What is expected: Using the data below, show every line where the word "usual" occurs.
- Opening Delimiter -
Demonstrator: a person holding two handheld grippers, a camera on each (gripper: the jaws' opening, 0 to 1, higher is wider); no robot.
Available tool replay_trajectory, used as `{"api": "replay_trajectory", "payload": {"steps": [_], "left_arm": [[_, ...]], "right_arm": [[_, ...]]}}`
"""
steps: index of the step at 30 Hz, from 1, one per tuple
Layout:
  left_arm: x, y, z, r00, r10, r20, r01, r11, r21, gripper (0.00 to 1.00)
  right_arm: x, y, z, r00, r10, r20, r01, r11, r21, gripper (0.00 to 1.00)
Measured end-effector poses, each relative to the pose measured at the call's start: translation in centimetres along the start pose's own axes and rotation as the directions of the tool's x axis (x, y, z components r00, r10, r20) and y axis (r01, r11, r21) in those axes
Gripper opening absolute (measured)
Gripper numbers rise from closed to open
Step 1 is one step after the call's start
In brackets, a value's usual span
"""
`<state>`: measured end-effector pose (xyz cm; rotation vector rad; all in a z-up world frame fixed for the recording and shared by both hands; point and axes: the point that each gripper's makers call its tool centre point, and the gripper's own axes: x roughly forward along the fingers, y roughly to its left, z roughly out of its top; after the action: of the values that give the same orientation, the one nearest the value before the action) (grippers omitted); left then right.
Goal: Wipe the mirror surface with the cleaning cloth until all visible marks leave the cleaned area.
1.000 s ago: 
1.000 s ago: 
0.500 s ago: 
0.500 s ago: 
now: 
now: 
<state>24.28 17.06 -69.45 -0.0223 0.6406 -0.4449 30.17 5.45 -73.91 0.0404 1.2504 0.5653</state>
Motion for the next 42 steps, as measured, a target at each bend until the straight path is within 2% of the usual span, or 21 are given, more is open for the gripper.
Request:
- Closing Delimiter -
Reply to the task:
In brackets, a value's usual span
Motion for the next 42 steps, as measured, a target at each bend until the straight path is within 2% of the usual span, or 21 are given, more is open for the gripper.

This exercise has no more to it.